# Yippee! got my genset back + 1 question



## 97201 (Jan 7, 2006)

Took my Fleetwood down to Cobb's Quay in Poole where I had left the genset (Onan Magiquiet 400) for full service and repair.

There were several probs with the unit.

1 The starter motor had burnt out - replaced, £85

2 Moulded breather tube had perished - new one from the US, 6 days delivery £7, or next day for £40 - guess which option I chose (no prizes).

3 Oil leak from rocker cover. Previous owner had over tightened and warped the cover.

Bench tested for 1 hour and running sweetly producing loadsa power.

Refitted and connected up. Would start from the remote in the cab but would not shut down. Chris (many thanx) the very knowledgable engineer
traced it to the cable but could not find the inline fuse so ran a new cable for me. This took him a further 2 1/2 hours. 

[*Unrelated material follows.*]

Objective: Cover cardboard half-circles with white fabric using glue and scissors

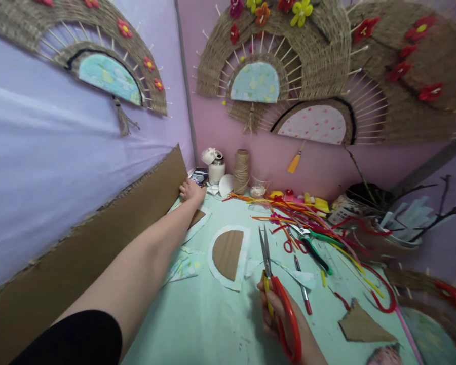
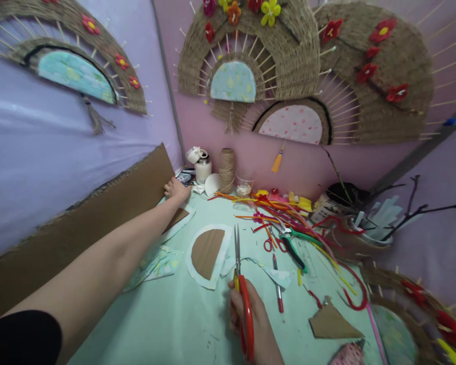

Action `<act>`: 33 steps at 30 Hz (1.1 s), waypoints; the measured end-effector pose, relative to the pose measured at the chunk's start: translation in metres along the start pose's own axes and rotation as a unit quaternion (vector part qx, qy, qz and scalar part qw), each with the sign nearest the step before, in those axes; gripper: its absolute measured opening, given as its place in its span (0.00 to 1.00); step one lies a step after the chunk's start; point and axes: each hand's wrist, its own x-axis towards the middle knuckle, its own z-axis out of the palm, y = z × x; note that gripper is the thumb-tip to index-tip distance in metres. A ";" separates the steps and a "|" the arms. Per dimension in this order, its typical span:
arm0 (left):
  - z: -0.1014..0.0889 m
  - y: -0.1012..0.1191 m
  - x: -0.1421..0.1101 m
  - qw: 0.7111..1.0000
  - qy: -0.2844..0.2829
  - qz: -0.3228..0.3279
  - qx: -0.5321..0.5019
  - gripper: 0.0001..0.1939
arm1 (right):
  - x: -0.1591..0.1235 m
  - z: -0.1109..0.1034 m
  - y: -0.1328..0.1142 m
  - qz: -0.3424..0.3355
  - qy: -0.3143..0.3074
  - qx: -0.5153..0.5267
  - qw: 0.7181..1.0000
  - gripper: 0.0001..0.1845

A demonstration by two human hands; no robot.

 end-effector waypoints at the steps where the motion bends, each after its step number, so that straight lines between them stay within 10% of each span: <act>1: 0.000 0.002 0.001 1.000 0.003 -0.010 -0.001 0.34 | 0.000 0.000 0.000 -0.001 0.002 0.006 1.000 0.31; 33: 0.003 0.000 -0.039 0.998 -0.037 -0.051 0.013 0.44 | 0.005 -0.006 0.014 0.021 0.000 0.006 1.000 0.35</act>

As he said "We want all our customers to leave us feeling happy".

Total bill £297

Now to my question.

While I was there I got talking to a yacht fitter and mentioned that my roof although waterproof was looking very scruffy (it looked like someone had used an artex like substance on it for odd repairs) which had peeled in places. He suggested a silver paint available from builders merchants (used for flat roofing) as it was an excellent product and would have the additional benefit of reflecting back heat.

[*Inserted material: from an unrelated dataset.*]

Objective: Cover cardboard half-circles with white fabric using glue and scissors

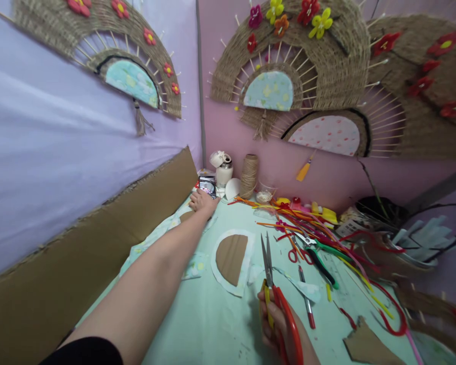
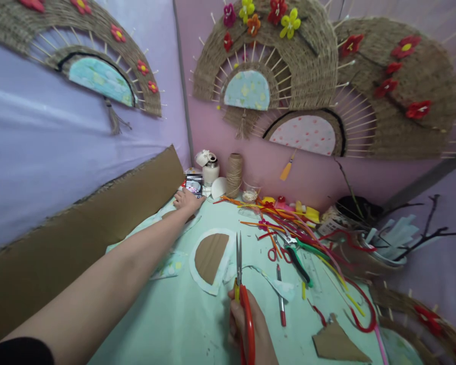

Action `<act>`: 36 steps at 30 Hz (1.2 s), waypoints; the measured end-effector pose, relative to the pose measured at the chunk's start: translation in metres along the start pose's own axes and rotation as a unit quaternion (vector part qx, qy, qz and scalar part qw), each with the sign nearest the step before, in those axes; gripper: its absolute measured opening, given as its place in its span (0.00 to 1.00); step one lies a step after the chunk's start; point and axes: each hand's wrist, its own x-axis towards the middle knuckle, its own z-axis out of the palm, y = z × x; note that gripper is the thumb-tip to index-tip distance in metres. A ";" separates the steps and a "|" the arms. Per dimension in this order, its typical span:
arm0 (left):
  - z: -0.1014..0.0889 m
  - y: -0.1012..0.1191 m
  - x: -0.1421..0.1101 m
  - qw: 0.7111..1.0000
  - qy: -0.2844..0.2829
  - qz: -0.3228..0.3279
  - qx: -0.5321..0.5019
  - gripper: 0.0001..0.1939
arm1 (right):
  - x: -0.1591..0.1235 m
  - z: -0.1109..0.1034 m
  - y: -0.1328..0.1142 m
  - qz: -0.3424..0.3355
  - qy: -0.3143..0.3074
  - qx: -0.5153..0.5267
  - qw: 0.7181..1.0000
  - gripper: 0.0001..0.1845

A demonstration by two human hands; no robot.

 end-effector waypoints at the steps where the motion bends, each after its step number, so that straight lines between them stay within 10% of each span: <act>1: -0.003 0.001 0.001 1.000 -0.006 0.001 -0.001 0.45 | 0.000 0.000 0.000 0.003 0.001 -0.001 1.000 0.35; 8: -0.038 0.005 -0.027 0.998 0.000 0.059 -0.022 0.38 | 0.001 -0.002 -0.001 0.004 -0.005 -0.006 1.000 0.35; 14: -0.059 -0.045 -0.121 0.913 -0.171 0.366 -0.059 0.25 | 0.003 0.000 -0.001 0.003 -0.002 -0.017 1.000 0.34; 19: -0.053 -0.074 -0.162 0.914 -0.225 0.335 -0.037 0.30 | 0.003 0.005 -0.002 0.021 0.008 -0.017 1.000 0.34; 28: -0.042 -0.067 -0.160 0.928 -0.233 0.290 -0.020 0.49 | 0.001 0.013 -0.004 0.079 -0.012 0.016 0.997 0.29; 36: -0.046 -0.076 -0.137 0.911 -0.290 0.100 -0.275 0.40 | -0.003 0.011 -0.004 0.074 -0.007 0.013 0.997 0.32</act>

Anyone got any ideas, is it OK to use in this way? My RV is a '95 model

Thanks

Ian


----------



## LC1962 (Oct 6, 2005)

Hi Ian
One question before offering any advice...what is your roof made of?
Cheers
Linda


----------



## 97201 (Jan 7, 2006)

Hello Linda

To be honest, I don't know. I wonder if Jimscotland would as he has an ARV? I'll ask. Also the guy did'nt know the name of the paint.

Ian


----------



## LC1962 (Oct 6, 2005)

Ian...We have had many ARVs over the years (check out my website).
You will either have an aluminium roof or you may have an EPDM rubber membrane...you would need to get on the roof and check it out as IF you have a rubber membrane you have to be very careful what you use on it, ally isn't such a problem.
Cheers
Linda


----------



## 97201 (Jan 7, 2006)

Thanks Linda

I had'nt read your avtar before responding  

It will be Tues before I can access the RV

Ian


----------



## olley (May 1, 2005)

Hi Linda he might also have fiberglass.

Olley


----------



## LC1962 (Oct 6, 2005)

olley said:


> Hi Linda he might also have fiberglass.
> 
> Olley


True Olley, forgot that one... 

Best to check first Ian as I've heard of people being advised to use boat paint on RV rooves 8O ....a big NONO if you have rubber..another chap I came across had used household external gloss paint - looked loveley (for about a week :roll: then there's the liquid rubber in a tin you can buy in B&Q...goes on like treacle (same colour too :lol: :lol: ).


----------



## Scotjimland (May 23, 2005)

olley said:


> Hi Linda he might also have fiberglass.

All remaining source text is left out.